After feeling excluded from reading books as a child, what led you to love storytelling?
Reading was always a difficulty throughout my childhood, and it almost felt like a lie, to be honest. I would hear classmates talking about this excitement they had in the books they were reading, and I wasn’t feeling that myself. Funny enough, what made storytelling come alive was filmmaking. My family had a TV, but it lived in the basement and came out once a year for the Super Bowl. But what that meant is when I was 10 or 11, and I asked to see a documentary for the first time, I was really moved. It felt like all the things that reading was supposed to do could happen in video, so I came to reading and writing through falling in love with that format.
How did you decide to turn your Whale Eyes video documentary into a memoir?
That video started as my senior project at the Center for Documentary Studies at Duke, and it was picked up by the New York Times. The morning it was released, we got this outpouring of raw emotion in the comments, from people who shared my condition or people who had disabilities and related on a personal level. There was a sense of community you don’t always feel in an internet comments section. Just hours after the release, my now editor, Nick Magliato, reached out and said, “Would you ever turn this into a book?” I was quite hesitant at first, but the more I thought about it, the more it seemed like the perfect opportunity to play with the medium of a book.

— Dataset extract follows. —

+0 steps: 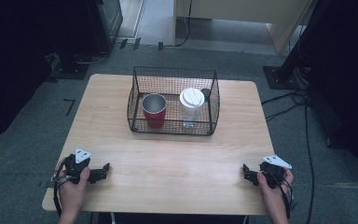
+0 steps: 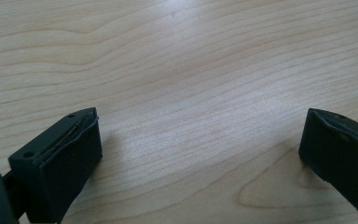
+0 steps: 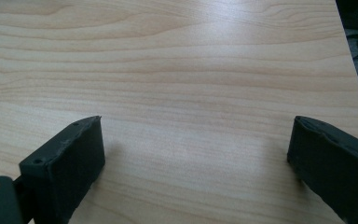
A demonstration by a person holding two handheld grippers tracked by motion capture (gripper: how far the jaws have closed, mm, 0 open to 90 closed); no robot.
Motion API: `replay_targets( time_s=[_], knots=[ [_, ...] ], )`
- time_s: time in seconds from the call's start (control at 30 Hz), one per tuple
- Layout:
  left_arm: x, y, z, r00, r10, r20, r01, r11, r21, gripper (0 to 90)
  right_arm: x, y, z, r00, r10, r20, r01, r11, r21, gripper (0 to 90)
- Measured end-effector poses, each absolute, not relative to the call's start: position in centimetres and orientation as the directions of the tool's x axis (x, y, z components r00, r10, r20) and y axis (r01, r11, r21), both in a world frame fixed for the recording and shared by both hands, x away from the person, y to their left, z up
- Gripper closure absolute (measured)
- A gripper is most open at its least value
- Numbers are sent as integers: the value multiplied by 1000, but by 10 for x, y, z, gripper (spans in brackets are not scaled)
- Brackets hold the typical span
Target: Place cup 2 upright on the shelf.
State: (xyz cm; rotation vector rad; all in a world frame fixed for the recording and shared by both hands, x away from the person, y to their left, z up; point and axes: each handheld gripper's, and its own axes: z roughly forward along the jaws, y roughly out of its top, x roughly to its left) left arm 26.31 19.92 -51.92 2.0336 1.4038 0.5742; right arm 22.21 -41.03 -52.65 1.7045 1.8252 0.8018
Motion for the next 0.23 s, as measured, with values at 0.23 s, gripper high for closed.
replay_targets(
  time_s=[0.23],
  knots=[
    [263, 199, -519, 343, 939, 13, 681, -258, 685, 0, 215, -408, -527, -53, 998, 28, 694, 17, 720, 34]
  ],
)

Visual challenges and deconstructed words in Whale Eyes simulate some of your 3D and optical challenges. How did you work with artist Brian Rea and your publisher to craft the imagery?
From the onset, I didn’t just want readers to read about my eyes. I wanted them to experience these exercises, to help them understand how I see and navigate the world. Creating this interactive experience was essential to the writing process, and for my first draft, I turned in a fully laid-out book with those illustrations. I mean, some of it was kind of janky! I was using video software—like, I’m the only person who has written part of a book in After Effects, which is animation software. And Penguin would sometimes laugh because I kept calling the readers “viewers.” But it helped me to bring this video brain that I have to the written words. I loved working with Brian on the [final] illustrations. That design was as important as the words.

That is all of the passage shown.